Max. file size in a managed volume

0000abcd
New Contributor II

Tried to move a ~30GB file (I know it's too large for data science) from the ephemeral storage to a managed volume, but after a while the output returned "Input/output error"; later discovered that only ~14.8GB was downloaded. Is there a maximum size of a single file in managed volumes?

Louis_Frolio
Databricks Employee
Databricks Employee

Hey @0000abcd ,  short answer: there isn’t a Databricks-imposed single-file size cap for files in managed volumes; the practical limit is whatever the underlying cloud object storage supports. You can write very large files via Spark, the Files REST API, SDKs, or CLI. For uploads/downloads in the UI, the per-file limit is 5 GB, so use programmatic methods for larger files.

 

What’s the actual limit?

  • Volumes themselves don’t cap file size; they support files up to the maximum size supported by your cloud storage provider. Use Spark, the Databricks Files REST API, SDKs, or CLI for large files.
  • The Catalog Explorer UI upload/download workflow is limited to 5 GB per file, which is why large transfers should go through API/SDK/CLI instead.
  • Don’t confuse volumes with workspace files (the /Workspace file system), which have a 500 MB per-file limit; volumes are separate and meant for large, non-tabular assets.

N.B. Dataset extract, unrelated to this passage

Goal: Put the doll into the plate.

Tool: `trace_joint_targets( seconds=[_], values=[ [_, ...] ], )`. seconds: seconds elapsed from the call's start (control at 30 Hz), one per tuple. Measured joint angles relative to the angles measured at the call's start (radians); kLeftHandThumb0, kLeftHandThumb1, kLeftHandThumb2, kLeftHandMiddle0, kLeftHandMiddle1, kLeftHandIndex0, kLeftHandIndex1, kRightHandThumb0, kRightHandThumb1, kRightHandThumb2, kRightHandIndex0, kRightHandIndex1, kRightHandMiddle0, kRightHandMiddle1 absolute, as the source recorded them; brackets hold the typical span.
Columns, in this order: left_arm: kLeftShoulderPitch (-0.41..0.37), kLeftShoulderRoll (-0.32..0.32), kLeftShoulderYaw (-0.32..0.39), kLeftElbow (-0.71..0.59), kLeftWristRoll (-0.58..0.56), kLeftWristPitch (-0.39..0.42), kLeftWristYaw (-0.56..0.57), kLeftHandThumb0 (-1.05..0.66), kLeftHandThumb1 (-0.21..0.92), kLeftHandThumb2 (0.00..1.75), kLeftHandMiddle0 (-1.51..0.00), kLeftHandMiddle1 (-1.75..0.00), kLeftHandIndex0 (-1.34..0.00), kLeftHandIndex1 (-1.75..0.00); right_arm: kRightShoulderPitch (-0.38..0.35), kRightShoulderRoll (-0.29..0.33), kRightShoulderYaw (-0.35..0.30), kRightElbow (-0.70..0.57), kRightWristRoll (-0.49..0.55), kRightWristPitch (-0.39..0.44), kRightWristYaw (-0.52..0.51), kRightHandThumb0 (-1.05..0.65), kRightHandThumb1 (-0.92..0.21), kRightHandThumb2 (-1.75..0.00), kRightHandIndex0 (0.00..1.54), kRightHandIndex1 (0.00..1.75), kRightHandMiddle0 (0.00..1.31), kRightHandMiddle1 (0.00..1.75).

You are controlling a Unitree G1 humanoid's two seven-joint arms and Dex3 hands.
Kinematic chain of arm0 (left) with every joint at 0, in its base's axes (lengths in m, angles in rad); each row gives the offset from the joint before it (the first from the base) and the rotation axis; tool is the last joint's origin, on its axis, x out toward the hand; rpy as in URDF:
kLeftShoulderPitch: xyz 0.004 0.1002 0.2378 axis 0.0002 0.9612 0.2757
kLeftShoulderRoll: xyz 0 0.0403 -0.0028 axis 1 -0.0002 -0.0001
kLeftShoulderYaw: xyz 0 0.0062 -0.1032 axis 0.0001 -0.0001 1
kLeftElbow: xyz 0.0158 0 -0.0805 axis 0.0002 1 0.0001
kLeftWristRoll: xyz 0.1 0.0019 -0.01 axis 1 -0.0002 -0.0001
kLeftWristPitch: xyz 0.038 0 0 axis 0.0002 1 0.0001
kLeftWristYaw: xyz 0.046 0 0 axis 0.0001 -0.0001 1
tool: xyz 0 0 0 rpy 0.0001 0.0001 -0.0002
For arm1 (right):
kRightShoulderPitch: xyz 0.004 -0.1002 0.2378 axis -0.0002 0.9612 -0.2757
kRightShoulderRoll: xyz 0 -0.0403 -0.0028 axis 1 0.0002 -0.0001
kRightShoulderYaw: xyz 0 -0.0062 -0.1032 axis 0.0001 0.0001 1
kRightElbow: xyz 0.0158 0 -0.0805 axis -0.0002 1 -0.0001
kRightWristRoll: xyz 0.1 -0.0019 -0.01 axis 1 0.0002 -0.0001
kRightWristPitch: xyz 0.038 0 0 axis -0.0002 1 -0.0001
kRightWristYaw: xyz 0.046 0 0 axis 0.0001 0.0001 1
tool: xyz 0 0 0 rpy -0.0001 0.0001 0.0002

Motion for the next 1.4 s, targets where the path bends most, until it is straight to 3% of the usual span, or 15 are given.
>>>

Likely cause of your “Input/output error” and partial 14.8 GB copy

When copying very large files from ephemeral/driver-local storage through FUSE paths, long-running single-stream transfers can fail due to transient I/O issues or timeouts. Using the Files API/SDK/CLI avoids those UI/FUSE constraints and is the recommended path for multi-GB objects.
 

Recommended ways to move a 30 GB file into a managed volume

  • Databricks CLI (fs commands): Use CLI to put/cp the file to a volume path like /Volumes/<catalog>/<schema>/<volume>/<dir>/<file>. This uses volume-aware operations and handles large files better than UI.
  • Files REST API (PUT/GET): Example PUT to a managed volume path: bash curl --request PUT "https://${DATABRICKS_HOST}/api/2.0/fs/files/Volumes/<catalog>/<schema>/<volume>/<dir>/myfile.bin?overwrite=true" \ --header "Authorization: Bearer ${DATABRICKS_TOKEN}" \ --data-binary @./myfile.bin
  • Databricks SDKs (Python/Java/Go): Use WorkspaceClient.files to upload/download to/from /Volumes/.... This is designed for files in volumes and supports large objects programmatically.

Verification steps after upload

  • List and check the target file: dbutils.fs.ls("dbfs:/Volumes/<catalog>/<schema>/<volume>/<dir>/") and confirm the size matches the source. * Optionally compute a checksum locally and in Databricks to ensure integrity for very large transfers.
If you were using the UI or copying via a FUSE path, retry with the CLI or Files API/SDK and it should handle your 30 GB file.
 
Hope this helps, Louis.

View solution in original post

Then why did this message appear every time I try to upload a file with 6-8GB only (CLI)?
"Error: Server received a request which exceeds maximum allowed content length. RequestSize(bytes): -1, Limit(bytes): 5368709120"